**Work item:** In the material below, which lines hold the word "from"? Pick each one out.

- Opening Delimiter -

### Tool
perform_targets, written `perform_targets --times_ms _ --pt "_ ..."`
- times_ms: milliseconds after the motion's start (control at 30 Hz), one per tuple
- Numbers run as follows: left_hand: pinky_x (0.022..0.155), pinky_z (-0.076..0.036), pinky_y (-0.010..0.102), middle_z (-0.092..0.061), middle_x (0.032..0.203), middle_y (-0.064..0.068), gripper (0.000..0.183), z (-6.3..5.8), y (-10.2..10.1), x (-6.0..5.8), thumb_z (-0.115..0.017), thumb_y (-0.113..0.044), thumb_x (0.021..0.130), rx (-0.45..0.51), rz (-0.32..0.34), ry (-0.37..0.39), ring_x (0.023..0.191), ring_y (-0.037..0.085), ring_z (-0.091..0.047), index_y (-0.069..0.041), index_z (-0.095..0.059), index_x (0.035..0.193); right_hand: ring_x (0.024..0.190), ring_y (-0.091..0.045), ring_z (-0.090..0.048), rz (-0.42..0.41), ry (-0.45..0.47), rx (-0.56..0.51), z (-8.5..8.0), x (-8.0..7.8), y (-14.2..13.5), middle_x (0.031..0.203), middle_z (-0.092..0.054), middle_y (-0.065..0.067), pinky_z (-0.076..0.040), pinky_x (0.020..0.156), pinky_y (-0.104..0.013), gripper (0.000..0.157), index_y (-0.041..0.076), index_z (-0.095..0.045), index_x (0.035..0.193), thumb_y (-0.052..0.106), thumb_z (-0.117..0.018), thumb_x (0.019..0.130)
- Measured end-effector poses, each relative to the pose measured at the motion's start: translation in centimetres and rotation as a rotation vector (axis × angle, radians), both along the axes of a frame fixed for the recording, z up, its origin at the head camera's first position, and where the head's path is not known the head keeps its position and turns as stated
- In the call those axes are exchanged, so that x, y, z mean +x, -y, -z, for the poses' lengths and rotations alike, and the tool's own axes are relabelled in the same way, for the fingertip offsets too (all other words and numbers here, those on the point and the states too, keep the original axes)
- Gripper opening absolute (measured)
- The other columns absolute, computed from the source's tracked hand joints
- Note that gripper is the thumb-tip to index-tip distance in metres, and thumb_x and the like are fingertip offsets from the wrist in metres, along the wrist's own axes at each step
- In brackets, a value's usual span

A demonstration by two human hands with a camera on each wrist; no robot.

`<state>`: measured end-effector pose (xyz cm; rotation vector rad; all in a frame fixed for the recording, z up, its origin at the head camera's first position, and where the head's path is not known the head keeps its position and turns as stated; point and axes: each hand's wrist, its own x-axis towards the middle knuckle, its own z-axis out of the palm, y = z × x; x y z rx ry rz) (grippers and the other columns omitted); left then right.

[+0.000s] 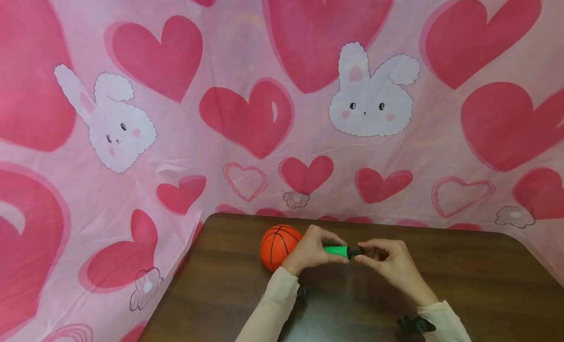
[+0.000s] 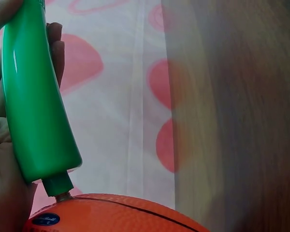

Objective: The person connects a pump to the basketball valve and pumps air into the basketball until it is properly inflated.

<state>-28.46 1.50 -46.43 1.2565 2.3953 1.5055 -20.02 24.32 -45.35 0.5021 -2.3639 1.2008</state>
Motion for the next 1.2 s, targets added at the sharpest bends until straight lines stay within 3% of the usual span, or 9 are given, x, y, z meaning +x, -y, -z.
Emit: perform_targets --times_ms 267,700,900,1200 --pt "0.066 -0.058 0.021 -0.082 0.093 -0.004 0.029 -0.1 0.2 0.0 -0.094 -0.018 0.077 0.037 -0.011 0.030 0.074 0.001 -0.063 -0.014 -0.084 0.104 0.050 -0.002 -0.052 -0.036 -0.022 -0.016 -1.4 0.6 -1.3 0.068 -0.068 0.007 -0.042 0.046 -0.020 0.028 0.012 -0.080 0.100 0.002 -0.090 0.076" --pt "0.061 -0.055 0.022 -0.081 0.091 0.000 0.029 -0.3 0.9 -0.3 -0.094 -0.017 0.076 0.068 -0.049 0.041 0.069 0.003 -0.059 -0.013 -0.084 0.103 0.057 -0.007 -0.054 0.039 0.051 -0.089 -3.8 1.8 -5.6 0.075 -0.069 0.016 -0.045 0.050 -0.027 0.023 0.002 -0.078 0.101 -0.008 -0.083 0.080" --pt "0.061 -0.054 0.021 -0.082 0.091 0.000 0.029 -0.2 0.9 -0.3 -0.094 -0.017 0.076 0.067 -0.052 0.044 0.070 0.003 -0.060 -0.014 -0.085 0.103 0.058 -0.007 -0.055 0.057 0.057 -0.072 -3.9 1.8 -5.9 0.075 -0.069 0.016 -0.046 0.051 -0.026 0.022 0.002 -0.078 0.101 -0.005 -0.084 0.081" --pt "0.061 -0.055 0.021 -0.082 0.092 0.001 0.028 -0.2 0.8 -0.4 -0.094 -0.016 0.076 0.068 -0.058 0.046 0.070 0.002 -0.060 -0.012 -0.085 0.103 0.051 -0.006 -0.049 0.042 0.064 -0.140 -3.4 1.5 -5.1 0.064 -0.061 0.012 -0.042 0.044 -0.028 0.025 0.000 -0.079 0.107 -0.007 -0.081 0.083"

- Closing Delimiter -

**Answer box:**
- The other columns absolute, computed from the source's tracked hand joints
- Note that gripper is the thumb-tip to index-tip distance in metres, and thumb_x and the like are fingertip offsets from the wrist in metres, along the wrist's own axes at each step

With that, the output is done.